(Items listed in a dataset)
↓

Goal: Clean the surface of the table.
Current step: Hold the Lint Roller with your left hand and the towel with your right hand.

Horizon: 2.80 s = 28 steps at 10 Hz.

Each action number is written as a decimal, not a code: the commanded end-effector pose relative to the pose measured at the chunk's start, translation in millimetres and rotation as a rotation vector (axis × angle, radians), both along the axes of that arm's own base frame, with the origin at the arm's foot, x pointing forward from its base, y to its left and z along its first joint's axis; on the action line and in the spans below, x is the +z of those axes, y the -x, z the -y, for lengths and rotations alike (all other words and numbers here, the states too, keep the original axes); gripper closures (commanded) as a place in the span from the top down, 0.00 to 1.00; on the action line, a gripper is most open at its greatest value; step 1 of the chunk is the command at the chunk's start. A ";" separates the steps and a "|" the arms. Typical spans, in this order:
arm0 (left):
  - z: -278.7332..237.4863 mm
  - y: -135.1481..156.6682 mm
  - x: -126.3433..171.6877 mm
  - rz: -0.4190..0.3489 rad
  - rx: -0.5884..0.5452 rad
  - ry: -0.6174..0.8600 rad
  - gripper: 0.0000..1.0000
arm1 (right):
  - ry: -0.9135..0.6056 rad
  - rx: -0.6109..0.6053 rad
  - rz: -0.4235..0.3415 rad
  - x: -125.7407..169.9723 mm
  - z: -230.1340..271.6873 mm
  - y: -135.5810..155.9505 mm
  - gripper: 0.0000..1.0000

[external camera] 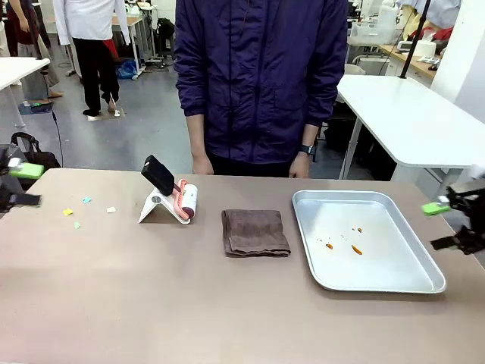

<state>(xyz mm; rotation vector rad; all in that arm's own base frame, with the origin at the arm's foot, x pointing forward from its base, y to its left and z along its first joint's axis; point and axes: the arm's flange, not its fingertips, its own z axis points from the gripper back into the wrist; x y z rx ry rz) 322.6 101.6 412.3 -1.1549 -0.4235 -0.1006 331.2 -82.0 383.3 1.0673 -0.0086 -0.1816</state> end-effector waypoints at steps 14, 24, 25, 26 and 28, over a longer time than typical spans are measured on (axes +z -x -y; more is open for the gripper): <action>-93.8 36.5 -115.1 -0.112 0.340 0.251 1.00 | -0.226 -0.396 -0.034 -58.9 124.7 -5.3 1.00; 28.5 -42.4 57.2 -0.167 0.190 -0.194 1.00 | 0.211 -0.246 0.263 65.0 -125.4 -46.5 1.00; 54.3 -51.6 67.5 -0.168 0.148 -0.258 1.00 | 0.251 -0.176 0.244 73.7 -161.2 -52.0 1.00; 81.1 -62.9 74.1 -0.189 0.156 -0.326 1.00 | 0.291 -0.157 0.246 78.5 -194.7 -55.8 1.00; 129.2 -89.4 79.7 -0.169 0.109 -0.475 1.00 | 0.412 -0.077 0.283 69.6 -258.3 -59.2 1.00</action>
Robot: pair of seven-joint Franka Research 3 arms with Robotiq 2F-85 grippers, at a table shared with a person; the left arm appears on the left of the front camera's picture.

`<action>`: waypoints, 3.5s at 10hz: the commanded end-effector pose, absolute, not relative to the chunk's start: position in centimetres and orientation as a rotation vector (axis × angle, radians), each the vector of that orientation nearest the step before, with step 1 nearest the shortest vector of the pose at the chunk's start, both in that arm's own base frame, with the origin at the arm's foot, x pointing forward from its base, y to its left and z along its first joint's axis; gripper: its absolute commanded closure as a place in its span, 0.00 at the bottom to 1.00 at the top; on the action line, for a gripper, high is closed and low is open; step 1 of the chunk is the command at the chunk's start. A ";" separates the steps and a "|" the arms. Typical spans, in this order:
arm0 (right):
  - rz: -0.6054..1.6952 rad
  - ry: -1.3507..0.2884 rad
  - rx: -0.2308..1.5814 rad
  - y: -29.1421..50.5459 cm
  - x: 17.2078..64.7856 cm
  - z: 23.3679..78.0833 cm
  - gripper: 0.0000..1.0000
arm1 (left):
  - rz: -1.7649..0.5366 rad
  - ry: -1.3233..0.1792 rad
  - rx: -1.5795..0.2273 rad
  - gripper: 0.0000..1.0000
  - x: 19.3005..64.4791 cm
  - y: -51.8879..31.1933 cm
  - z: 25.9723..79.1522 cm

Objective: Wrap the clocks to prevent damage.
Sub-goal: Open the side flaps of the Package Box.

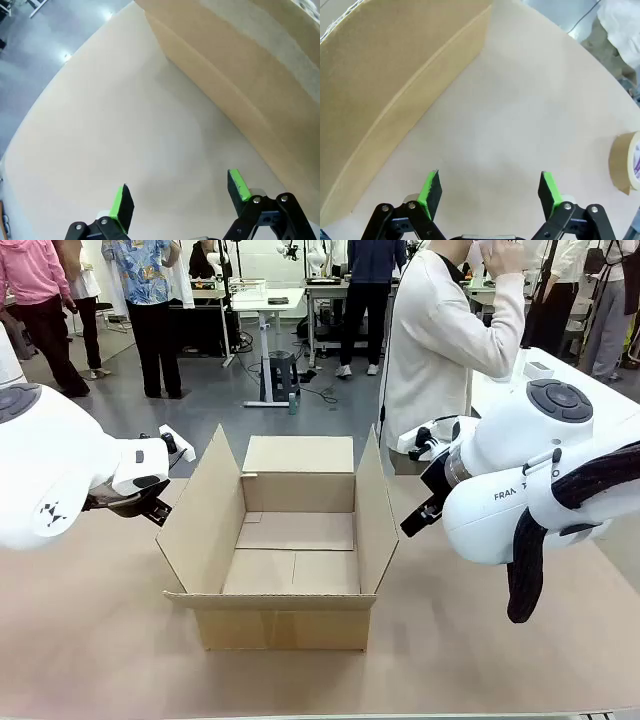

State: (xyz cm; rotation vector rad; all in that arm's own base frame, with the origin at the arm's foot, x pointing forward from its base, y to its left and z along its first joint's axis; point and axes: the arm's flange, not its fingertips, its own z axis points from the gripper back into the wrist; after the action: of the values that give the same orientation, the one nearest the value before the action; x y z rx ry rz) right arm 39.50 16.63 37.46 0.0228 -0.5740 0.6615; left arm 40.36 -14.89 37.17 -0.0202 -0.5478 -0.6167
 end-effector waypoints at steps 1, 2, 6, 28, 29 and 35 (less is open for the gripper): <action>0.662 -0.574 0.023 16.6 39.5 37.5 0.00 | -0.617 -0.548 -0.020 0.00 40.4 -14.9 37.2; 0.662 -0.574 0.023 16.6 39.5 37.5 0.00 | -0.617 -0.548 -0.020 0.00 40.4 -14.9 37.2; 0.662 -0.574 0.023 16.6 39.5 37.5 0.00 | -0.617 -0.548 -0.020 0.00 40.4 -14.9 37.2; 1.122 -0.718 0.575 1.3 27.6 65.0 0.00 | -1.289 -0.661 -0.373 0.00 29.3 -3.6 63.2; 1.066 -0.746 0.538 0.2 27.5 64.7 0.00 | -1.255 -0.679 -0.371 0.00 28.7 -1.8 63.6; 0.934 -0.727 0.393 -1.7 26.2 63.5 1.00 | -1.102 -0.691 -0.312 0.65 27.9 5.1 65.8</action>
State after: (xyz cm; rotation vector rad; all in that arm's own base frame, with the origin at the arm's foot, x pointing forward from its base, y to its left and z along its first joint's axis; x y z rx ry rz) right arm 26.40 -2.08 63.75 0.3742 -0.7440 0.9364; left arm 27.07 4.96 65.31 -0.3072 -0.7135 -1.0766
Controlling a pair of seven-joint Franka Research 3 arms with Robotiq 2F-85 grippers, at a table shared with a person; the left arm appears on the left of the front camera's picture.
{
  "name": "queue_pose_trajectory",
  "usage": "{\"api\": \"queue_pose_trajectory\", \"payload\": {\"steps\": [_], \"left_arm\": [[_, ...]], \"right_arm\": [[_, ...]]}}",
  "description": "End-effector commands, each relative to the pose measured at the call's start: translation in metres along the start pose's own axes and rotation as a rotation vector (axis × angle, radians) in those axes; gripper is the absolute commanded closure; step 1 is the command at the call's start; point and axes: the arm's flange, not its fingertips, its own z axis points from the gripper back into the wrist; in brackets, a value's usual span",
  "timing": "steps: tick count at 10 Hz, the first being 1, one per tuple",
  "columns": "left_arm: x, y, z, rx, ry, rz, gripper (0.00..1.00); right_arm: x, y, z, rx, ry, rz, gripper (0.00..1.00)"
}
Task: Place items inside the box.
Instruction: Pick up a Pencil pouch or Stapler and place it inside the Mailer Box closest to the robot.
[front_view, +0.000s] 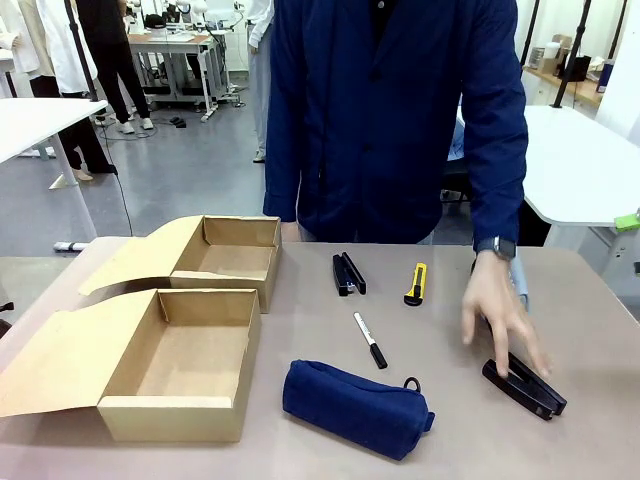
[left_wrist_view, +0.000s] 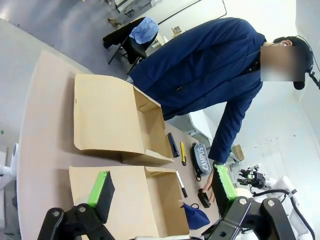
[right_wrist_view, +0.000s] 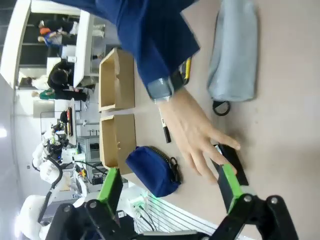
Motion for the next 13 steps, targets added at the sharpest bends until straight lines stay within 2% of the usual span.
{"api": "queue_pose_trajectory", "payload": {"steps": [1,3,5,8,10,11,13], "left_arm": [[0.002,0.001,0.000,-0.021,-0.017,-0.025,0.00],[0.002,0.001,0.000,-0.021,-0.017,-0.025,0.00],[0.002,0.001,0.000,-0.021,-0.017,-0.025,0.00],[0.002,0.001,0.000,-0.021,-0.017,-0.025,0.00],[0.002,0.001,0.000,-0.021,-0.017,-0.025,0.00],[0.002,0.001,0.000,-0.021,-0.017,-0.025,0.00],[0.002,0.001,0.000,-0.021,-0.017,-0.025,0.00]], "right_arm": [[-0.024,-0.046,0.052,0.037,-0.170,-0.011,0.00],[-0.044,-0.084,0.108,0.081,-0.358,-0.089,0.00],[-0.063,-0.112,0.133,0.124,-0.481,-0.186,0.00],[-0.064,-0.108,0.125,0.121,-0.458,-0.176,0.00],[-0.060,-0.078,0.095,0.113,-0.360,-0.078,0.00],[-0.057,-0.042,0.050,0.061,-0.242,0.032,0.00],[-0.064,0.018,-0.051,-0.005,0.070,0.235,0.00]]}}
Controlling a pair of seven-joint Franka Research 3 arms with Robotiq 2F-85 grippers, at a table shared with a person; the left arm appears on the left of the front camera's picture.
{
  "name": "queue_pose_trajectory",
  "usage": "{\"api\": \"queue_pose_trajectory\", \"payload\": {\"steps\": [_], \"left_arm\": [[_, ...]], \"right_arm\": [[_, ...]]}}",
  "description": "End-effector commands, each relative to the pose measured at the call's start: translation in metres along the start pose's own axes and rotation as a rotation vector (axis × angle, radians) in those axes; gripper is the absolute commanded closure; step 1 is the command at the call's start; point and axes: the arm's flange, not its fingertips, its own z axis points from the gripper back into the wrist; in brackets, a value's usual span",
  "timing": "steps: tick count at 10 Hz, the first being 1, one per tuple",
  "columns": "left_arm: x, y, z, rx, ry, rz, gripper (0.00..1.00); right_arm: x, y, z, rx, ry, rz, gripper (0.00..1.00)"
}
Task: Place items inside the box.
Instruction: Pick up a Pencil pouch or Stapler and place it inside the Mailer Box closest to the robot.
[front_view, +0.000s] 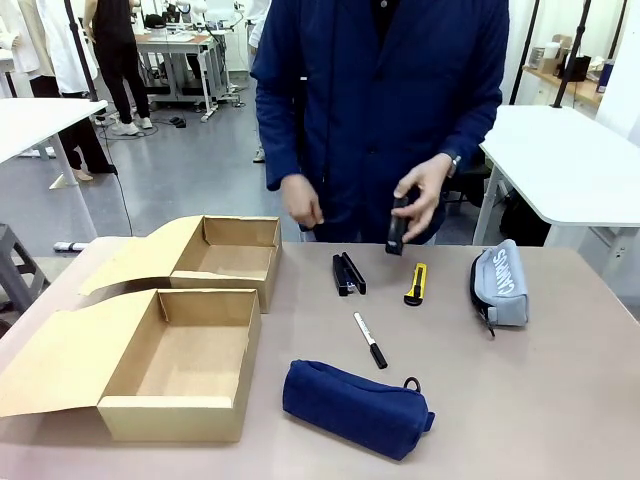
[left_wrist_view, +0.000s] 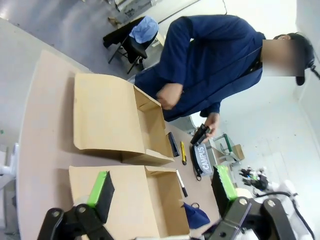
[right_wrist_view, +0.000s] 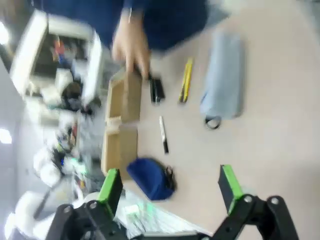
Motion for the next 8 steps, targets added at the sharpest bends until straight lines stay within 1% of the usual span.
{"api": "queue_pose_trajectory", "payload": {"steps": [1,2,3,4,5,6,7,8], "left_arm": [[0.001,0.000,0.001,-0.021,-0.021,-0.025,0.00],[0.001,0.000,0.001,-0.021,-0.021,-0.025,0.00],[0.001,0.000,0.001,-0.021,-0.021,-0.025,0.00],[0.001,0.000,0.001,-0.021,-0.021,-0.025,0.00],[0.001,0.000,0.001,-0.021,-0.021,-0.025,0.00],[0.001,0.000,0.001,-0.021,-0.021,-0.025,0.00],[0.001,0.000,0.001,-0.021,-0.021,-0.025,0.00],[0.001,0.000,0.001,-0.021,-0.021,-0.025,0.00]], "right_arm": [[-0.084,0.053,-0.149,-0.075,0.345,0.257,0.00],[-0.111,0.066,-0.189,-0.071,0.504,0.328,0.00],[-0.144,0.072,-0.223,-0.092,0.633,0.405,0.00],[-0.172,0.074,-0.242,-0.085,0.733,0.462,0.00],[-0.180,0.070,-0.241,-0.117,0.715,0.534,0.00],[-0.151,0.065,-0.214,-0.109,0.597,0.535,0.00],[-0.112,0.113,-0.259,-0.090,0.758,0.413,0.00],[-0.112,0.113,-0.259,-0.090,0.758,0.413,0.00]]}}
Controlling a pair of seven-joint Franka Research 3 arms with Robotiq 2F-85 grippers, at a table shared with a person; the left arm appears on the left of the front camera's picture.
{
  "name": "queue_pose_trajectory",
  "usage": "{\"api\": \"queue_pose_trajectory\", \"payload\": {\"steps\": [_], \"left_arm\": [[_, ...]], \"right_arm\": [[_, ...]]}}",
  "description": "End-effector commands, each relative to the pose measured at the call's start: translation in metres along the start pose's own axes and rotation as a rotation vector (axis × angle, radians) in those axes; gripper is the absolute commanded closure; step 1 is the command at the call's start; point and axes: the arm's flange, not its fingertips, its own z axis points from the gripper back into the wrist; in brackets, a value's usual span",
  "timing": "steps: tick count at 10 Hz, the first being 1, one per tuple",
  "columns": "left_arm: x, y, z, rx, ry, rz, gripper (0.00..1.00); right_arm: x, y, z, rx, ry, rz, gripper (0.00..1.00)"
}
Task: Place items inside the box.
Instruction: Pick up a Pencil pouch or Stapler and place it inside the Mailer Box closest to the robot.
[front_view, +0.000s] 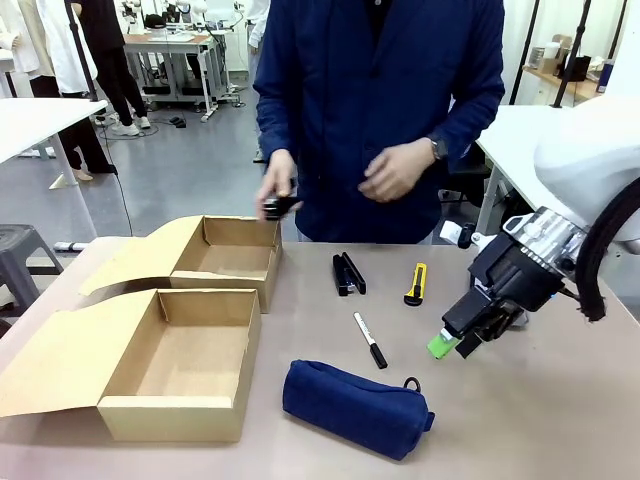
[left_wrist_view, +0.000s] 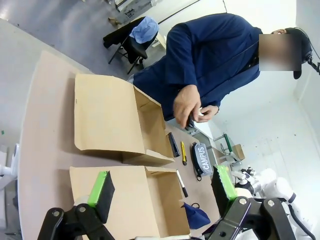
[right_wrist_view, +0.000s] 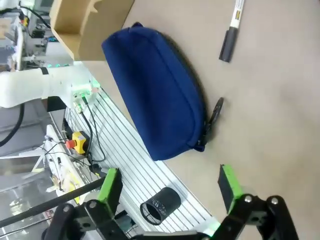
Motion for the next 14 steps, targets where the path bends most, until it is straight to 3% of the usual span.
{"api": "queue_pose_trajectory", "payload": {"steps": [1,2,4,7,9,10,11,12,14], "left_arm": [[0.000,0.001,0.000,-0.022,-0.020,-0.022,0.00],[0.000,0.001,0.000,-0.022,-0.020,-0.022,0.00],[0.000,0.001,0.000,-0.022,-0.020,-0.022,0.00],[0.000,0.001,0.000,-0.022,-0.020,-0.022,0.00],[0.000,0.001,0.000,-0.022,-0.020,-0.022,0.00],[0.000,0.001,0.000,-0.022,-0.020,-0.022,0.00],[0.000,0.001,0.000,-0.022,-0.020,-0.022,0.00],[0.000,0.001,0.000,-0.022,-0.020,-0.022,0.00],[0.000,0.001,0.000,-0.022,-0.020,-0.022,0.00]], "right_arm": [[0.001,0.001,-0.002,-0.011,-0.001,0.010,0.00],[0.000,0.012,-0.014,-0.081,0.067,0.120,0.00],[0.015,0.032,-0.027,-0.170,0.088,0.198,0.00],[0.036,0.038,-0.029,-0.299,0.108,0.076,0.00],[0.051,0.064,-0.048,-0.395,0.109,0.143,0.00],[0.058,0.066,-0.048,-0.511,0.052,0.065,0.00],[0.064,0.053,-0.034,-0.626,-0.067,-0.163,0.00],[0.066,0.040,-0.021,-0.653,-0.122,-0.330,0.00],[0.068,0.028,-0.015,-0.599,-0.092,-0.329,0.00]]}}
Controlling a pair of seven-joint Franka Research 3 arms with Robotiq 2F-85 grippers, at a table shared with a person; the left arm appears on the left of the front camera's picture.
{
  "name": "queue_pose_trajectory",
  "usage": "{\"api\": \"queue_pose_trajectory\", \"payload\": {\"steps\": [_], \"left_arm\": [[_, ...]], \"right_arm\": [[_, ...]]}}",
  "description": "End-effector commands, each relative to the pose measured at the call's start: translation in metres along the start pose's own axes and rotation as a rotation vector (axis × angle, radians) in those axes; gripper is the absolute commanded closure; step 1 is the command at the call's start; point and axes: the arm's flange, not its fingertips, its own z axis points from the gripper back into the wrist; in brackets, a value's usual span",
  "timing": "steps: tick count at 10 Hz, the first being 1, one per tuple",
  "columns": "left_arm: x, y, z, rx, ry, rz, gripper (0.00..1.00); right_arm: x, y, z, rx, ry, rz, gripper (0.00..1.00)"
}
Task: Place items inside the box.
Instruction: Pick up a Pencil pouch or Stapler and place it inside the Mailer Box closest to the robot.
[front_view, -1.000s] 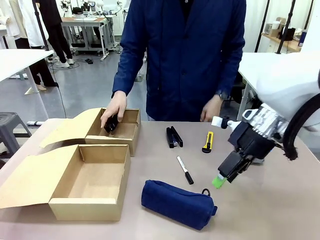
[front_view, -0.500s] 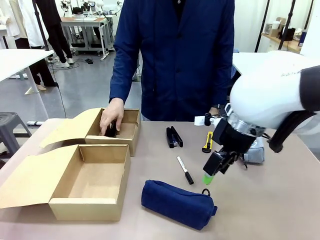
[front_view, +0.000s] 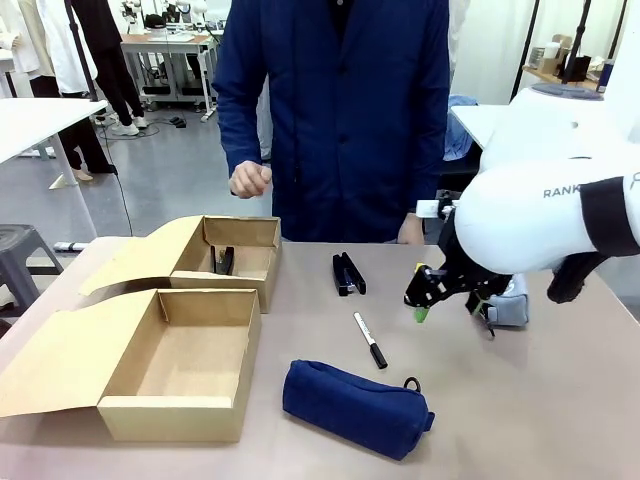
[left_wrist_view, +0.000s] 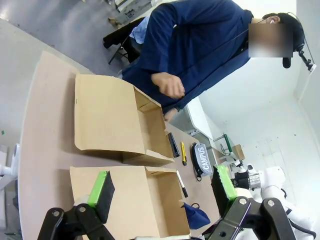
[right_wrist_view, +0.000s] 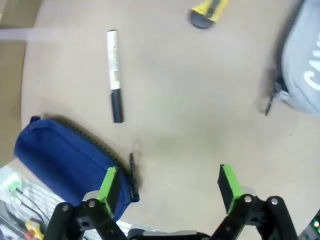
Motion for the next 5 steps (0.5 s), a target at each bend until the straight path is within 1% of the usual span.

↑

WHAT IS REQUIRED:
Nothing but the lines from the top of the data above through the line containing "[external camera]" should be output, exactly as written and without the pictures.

OUTPUT OF THE EXERCISE:
Goal: Clean the surface of the table.
Current step: Hold the Lint Roller with your left hand and the towel with your right hand.

Horizon: 2.80 s = 28 steps at 10 Hz.

Each action number is written as a decimal, not a code: the commanded end-effector pose relative to the pose measured at the chunk's start, translation in millimetres and rotation as a rotation vector (axis × angle, radians), both along the axes of that arm's own base frame, with the origin at the arm's foot, x pointing forward from its base, y to its left and z along its first joint's axis; on the action line and in the spans below, x is the +z of those axes, y the -x, z the -y, for lengths and rotations alike (all other words and numbers here, the states too, keep the original axes); gripper closures (commanded) as a place in the span from the top down, 0.00 to 1.00; on the action line, a gripper is most open at its greatest value; step 1 of the chunk is the command at the chunk's start. A ";" separates the steps and a "|" the arms. Typical spans, in this order:
arm0 (left):
  - z: -278.7332..237.4863 mm
  - y: -135.1481..156.6682 mm
  - x: -126.3433..171.6877 mm
  - rz: -0.4190..0.3489 rad
  - rx: -0.5884..0.5452 rad
  - ry: -0.6174..0.8600 rad
  - gripper: 0.0000..1.0000
arm1 (right):
  - ry: -0.9135..0.6056 rad
  - rx: -0.6109..0.6053 rad
  - rz: -0.4235..0.3415 rad
  - x: -125.7407..169.9723 mm
  - z: -230.1340..271.6873 mm
  - y: -135.5810..155.9505 mm
  - gripper: 0.0000..1.0000

[external camera] 

What was produced is the complete output.